Police seized two Mercedes Benz and a Porsche from Paul Yu Hung Szeto when he was arrested on money laundering and methamphetamine charges in December 2008.
The 59-year-old was acquitted this week after a seven-week trial in the High Court at Auckland, where a multi-millionaire businessman was found guilty of serious drugs and money laundering charges.
But Housing New Zealand has terminated Szeto's tenancy in a North Shore state home after the Herald revealed he lived in a rental property in upmarket Mission Bay with cars worth $250,000.
A spokeswoman said a Housing NZ investigation started in March last year - one month after the Herald story appeared - and the Tenancy Tribunal had recently ordered Szeto to vacate the property by next week.
Szeto and his girlfriend Wei Na Shi, a 28-year-old known as Candy, were found not guilty in a jury trial at the High Court on money laundering charges. Szeto was also acquitted on methamphetamine supply charges.
Three money laundering charges were laid over the purchases of the Mercedes Benz cars in October 2007. The couple later bought a 2005 Porsche Cayenne in September 2008.
The jury heard evidence the couple bought the 2005 Mercedes SLK convertible with $21,500 cash and two cheques totalling $50,000.
In a second purchase, they bought a 2003 Mercedes sedan with $17,000 cash and five cheques totalling $100,000. The Porsche cost $66,785 cash.
The Crown alleged the money was drug profits.
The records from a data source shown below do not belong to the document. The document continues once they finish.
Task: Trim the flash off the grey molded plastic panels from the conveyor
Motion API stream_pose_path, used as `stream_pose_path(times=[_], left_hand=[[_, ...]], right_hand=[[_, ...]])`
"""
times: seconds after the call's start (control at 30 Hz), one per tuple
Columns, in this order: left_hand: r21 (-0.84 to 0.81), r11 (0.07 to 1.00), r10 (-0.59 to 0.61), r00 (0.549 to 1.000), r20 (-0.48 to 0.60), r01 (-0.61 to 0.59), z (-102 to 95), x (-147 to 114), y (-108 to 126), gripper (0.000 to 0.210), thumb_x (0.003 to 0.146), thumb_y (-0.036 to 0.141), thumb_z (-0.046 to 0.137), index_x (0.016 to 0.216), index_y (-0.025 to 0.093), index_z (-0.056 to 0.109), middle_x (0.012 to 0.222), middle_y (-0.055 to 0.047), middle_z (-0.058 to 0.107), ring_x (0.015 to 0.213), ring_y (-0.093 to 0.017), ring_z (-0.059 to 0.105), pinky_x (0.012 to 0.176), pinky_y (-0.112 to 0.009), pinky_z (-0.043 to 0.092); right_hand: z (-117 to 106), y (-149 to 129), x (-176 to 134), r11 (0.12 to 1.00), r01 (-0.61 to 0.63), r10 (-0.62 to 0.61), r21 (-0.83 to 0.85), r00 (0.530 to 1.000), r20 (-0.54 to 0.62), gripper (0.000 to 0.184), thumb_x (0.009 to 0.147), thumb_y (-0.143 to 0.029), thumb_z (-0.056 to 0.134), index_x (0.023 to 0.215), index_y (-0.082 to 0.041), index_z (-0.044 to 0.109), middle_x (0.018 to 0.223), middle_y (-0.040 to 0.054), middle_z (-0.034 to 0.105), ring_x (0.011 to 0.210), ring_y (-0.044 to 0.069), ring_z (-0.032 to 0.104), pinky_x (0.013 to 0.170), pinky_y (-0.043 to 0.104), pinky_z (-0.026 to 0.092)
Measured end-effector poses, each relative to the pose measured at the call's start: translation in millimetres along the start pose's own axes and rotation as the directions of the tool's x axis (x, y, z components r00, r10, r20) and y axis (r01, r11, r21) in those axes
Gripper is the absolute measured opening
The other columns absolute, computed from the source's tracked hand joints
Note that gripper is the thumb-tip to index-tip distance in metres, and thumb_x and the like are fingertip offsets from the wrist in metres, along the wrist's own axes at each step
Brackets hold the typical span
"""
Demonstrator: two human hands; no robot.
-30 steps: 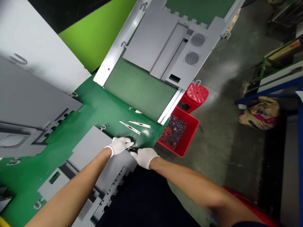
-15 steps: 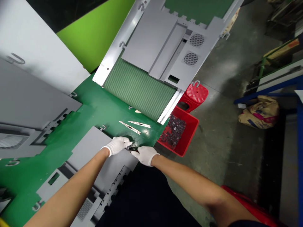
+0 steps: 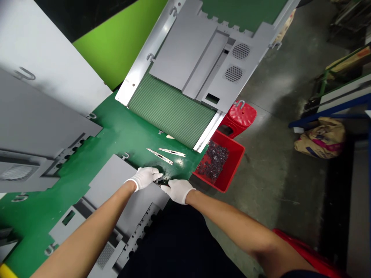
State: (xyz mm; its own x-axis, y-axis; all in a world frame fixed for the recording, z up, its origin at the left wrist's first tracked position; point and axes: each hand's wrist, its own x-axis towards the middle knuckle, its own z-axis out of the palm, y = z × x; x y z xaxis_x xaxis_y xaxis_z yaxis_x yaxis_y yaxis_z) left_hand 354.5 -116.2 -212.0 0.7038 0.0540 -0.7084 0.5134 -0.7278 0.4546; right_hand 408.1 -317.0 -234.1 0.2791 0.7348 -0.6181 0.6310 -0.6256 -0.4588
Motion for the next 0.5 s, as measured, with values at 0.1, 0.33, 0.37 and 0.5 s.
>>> stream_pose_path(times=[0.1,0.33,0.37,0.5], left_hand=[[0.031,0.999,-0.022,0.999,0.025,0.022,1.4,5,1,0.043,0.088,0.056,0.045,0.066,0.02,0.054,0.073,-0.003,0.064,0.075,-0.022,0.057,0.089,-0.043,0.035],[0.035,0.999,-0.034,0.997,0.069,0.032,1.1,8,4,0.043,0.084,0.058,0.049,0.062,0.02,0.053,0.067,-0.002,0.061,0.071,-0.022,0.056,0.087,-0.042,0.036],[0.032,0.999,-0.039,0.996,0.075,0.036,1.1,9,4,0.043,0.083,0.058,0.049,0.062,0.021,0.053,0.066,-0.002,0.061,0.071,-0.022,0.056,0.086,-0.041,0.037],[0.015,0.998,-0.064,0.995,0.076,0.063,2.4,14,2,0.042,0.083,0.058,0.051,0.061,0.022,0.053,0.066,-0.003,0.061,0.071,-0.022,0.057,0.078,-0.035,0.039]], right_hand=[[-1,0,2,0.999,0.021,-0.022,0.048,0.999,0.032,0.072,0.097,-0.069,0.012,0.101,-0.019,0.065,0.104,0.0133,0.071,0.096,0.027,0.067,0.081,0.035,0.046],[1,-4,2,0.999,0.024,-0.025,0.025,0.998,0.059,0.071,0.097,-0.068,0.015,0.104,-0.02,0.067,0.103,0.0132,0.072,0.099,0.028,0.068,0.082,0.037,0.047],[1,-6,1,1.0,0.018,-0.018,0.011,0.997,0.07,0.067,0.098,-0.066,0.018,0.109,-0.021,0.066,0.106,0.0134,0.072,0.1,0.028,0.067,0.084,0.037,0.047],[-1,-11,-6,1.0,-0.013,0.012,0.005,0.991,0.134,0.058,0.098,-0.062,0.028,0.12,-0.022,0.063,0.112,0.015,0.071,0.104,0.029,0.066,0.085,0.039,0.047]])
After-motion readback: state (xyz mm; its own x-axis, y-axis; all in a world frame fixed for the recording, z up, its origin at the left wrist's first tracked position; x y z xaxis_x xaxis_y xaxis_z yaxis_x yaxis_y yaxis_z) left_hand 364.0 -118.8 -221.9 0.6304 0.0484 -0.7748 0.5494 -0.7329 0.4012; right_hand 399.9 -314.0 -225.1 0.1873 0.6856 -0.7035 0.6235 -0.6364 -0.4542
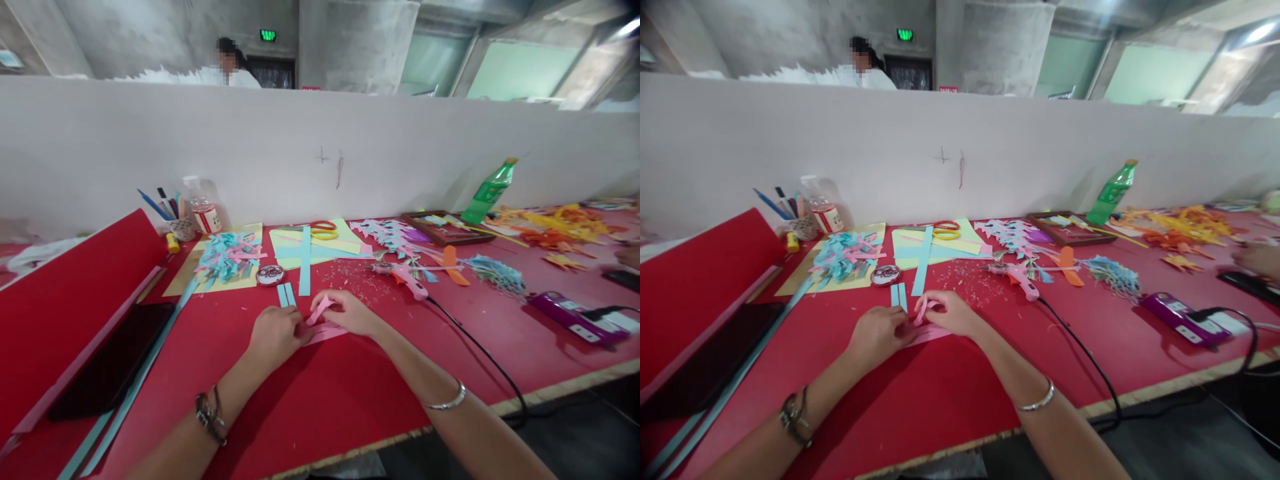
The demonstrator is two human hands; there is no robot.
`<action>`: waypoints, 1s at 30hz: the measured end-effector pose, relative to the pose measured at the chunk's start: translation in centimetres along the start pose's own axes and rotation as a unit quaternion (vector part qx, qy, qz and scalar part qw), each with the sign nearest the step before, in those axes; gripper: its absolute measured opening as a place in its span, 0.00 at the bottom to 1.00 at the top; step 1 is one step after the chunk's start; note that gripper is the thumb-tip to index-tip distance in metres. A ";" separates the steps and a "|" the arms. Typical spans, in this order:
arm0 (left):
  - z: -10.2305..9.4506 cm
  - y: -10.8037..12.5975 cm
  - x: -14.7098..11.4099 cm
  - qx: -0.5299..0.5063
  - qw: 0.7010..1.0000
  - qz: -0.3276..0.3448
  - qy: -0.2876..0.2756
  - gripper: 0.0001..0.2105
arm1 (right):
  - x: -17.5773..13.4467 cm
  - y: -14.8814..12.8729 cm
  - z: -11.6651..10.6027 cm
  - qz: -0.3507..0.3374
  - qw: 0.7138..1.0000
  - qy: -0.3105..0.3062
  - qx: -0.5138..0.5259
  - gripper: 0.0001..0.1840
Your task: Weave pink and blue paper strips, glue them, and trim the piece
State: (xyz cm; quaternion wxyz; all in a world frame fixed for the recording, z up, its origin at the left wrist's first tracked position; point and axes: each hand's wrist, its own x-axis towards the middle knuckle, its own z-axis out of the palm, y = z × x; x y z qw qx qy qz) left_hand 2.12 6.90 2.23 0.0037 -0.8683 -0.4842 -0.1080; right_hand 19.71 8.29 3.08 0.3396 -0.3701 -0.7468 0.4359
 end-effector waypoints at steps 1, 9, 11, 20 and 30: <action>0.0 0.0 0.0 0.005 1.000 -0.004 -0.002 0.18 | 0.0 -0.1 0.1 0.005 1.000 -0.001 0.008 0.11; 0.0 0.0 0.0 -0.008 1.000 -0.025 0.010 0.13 | 0.1 0.0 0.6 0.022 0.995 -0.011 0.094 0.09; 0.1 -0.1 0.0 -0.008 1.000 0.001 0.023 0.14 | 0.2 0.1 0.7 0.019 0.994 -0.011 0.110 0.07; 0.1 -0.5 0.0 -0.029 0.999 0.005 0.043 0.16 | -0.2 0.5 -1.0 -0.006 0.997 0.050 -0.052 0.12; 0.2 -0.6 0.1 -0.043 0.998 -0.015 0.045 0.17 | -0.9 0.9 -1.3 -0.017 0.940 -0.137 -0.312 0.23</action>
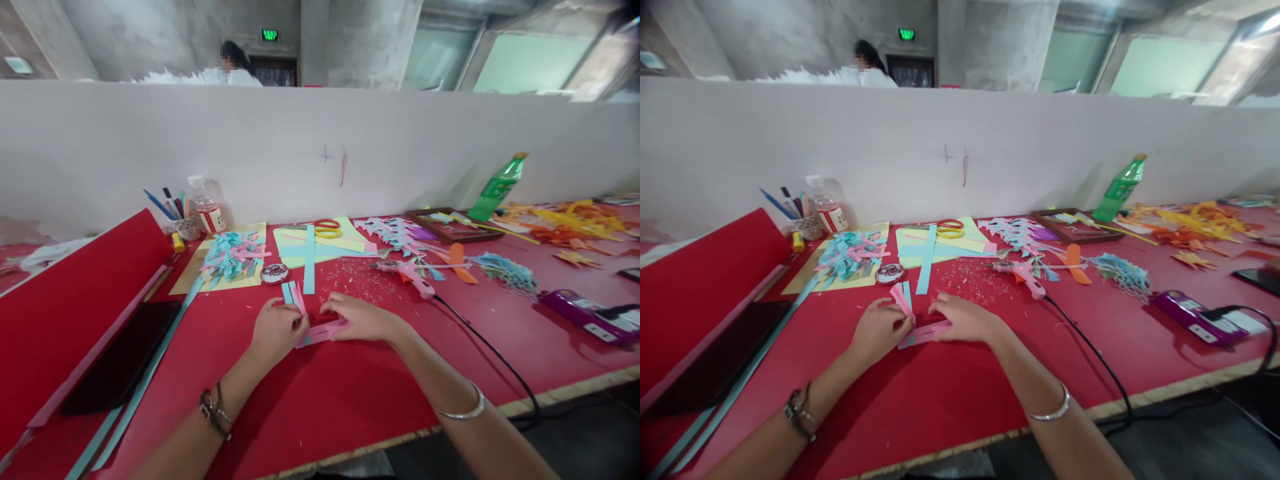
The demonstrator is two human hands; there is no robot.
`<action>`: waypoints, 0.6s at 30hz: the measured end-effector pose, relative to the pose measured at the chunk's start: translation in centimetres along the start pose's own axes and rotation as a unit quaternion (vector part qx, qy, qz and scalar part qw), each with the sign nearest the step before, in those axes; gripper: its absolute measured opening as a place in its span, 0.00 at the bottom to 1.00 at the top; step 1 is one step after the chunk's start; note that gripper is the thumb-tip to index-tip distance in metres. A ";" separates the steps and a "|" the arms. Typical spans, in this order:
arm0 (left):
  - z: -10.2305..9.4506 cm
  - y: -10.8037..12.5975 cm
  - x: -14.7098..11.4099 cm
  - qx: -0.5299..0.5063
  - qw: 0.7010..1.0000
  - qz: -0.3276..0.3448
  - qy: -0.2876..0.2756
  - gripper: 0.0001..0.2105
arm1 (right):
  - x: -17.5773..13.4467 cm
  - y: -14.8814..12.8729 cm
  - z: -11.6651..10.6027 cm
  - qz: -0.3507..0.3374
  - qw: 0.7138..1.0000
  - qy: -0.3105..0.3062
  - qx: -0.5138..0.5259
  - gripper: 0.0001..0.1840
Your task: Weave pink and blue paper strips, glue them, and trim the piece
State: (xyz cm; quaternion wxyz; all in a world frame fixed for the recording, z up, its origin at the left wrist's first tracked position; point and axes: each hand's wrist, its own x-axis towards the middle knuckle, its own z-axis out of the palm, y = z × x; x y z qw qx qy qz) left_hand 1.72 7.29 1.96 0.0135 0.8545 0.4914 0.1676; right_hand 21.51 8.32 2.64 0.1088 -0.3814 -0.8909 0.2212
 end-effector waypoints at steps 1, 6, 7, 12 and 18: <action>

Szeto's defence was that it came from other sources, including gambling.
A spokeswoman for the Ministry of Social Development could neither "confirm or deny" whether Szeto was under investigation for receiving social welfare payments while driving luxury cars.
The two Mercedes-Benz and Porsche were seized under a law which has since been replaced, and the acquittals mean the cars must be returned to Szeto and Shi.
But the police have not ruled out laying a fresh application to seize the cars again under the new Criminal Proceeds (Recovery) Act, which allows police to confiscate wealth without proving an offence occurred, placing the onus on defendants to prove how assets were paid for.
The 59-year-old Szeto has a colourful history.
A former Hong Kong police officer, he was convicted in May 1991 of injuring with intent, with intent causing grievous bodily harm and attempting to pervert the course of justice.
Police said he ordered two men to beat up a Chinese restaurant owner in Hamilton who owed a business associate $5000. The victim's brother-in-law intervened with two meat cleavers, but was stabbed in the melee.
Police then bugged a telephone conversation with the victim's wife in which a man called "Steven" told her to deny Szeto was involved.
Szeto was sentenced to four years in prison.
His lawyer Lorraine Smith revealed at the 1991 court hearing that Szeto had been forced to leave the Hong Kong police force because of a criminal conviction.
After serving his sentence, Szeto returned to Auckland where he became a familiar face at SkyCity casino.
He has worked as a loan shark there, and the Herald understands he was recently barred from the casino for two years.
SkyCity says it has a policy of not commenting on individuals, but a spokesman for the Department of Internal Affairs said the agency was "aware" of Szeto's gambling activity.
Szeto also runs a mah jong club in downtown Auckland.